What the ATO may request in an audit
The ATO's position on offset and redraw treatment has been described in private rulings and public guidance over many years. The principle generally applied is consistent: purpose at the time of borrowing determines deductibility. The ATO does not need to actively audit every loan; the burden of demonstrating deductibility sits with the taxpayer claiming it.
In an audit, the ATO may request:
- Loan documentation showing the original purpose of the borrowing.
- Evidence of fund use at the time of borrowing (e.g. settlement statements, contracts).
- Records of redraws during the life of the loan, with evidence of how each redraw was used.
- Apportionment calculations for any loan with mixed deductible and non-deductible components.
How Maxfin sets up new investment loans
The default structure for a new Maxfin investment loan is interest-only with offset. This preserves the principal balance (preserving the future deductible base), allows the borrower to park surplus cash without compromising deductibility, and provides flexibility for future use changes.
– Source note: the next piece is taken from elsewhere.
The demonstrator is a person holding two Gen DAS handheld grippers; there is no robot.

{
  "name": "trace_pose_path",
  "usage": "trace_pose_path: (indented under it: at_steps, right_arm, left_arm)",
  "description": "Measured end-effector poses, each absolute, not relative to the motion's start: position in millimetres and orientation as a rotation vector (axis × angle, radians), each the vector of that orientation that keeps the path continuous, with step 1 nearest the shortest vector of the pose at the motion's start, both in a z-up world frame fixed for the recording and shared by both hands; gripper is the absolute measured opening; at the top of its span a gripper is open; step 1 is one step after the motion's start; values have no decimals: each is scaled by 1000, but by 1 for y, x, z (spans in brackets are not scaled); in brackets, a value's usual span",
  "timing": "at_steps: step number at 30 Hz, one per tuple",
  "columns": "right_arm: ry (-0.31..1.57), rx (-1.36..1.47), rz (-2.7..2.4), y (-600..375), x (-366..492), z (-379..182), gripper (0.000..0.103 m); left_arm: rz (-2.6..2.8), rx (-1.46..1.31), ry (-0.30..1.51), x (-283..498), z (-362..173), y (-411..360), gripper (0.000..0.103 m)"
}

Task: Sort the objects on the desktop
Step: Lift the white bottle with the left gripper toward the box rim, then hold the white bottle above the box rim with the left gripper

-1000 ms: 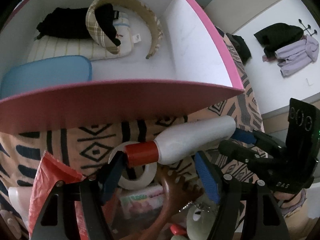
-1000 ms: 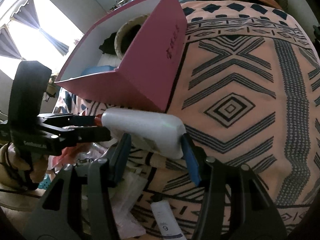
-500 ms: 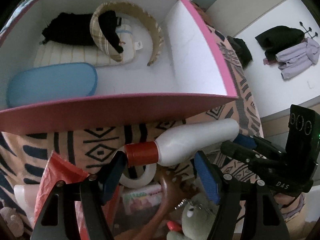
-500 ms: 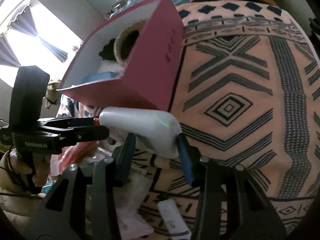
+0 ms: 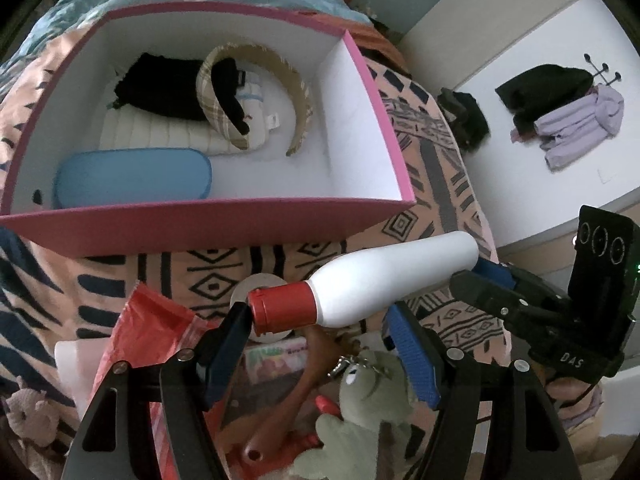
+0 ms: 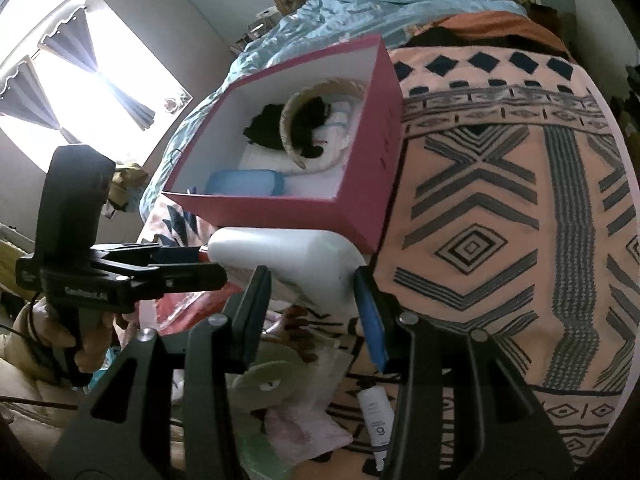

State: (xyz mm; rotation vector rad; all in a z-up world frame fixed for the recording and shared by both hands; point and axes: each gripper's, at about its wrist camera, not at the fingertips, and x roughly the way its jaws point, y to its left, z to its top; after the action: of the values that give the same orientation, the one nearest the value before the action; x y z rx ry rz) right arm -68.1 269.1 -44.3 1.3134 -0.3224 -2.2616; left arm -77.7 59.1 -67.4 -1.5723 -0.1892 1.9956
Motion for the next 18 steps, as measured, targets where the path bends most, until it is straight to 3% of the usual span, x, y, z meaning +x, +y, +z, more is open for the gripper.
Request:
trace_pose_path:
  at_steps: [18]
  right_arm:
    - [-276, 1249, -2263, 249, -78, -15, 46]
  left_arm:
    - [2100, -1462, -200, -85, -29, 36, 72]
Where the borrower has both deductible and non-deductible debt (an investment loan and a home loan, for example), Maxfin generally directs surplus cash flow to the non-deductible debt first. Reducing the home loan principal reduces non-deductible interest; the investment loan principal can be left intact and the offset can hold liquidity if needed.
Where existing loans are already structured with redraw rather than offset, Maxfin reviews whether refinancing to an offset structure is worth the switching cost. For loans likely to be held for a meaningful future period with active redraw activity, the structural improvement is often worth the cost.
The firm coordinates with the borrower's accountant before settlement of any new investment loan. The ATO position on a specific scenario is the accountant's domain; the loan structure that supports the position is the broker's. The two need to align.
General information only. Not credit advice and not tax advice. Lending outcomes depend on individual circumstances and are subject to lender credit criteria, terms and conditions. Where tax considerations are described, they are general in nature; advice on a specific tax position should be obtained from a registered tax agent or accountant. Maxfin holds Australian Credit Licence 384406 and is not a registered tax agent.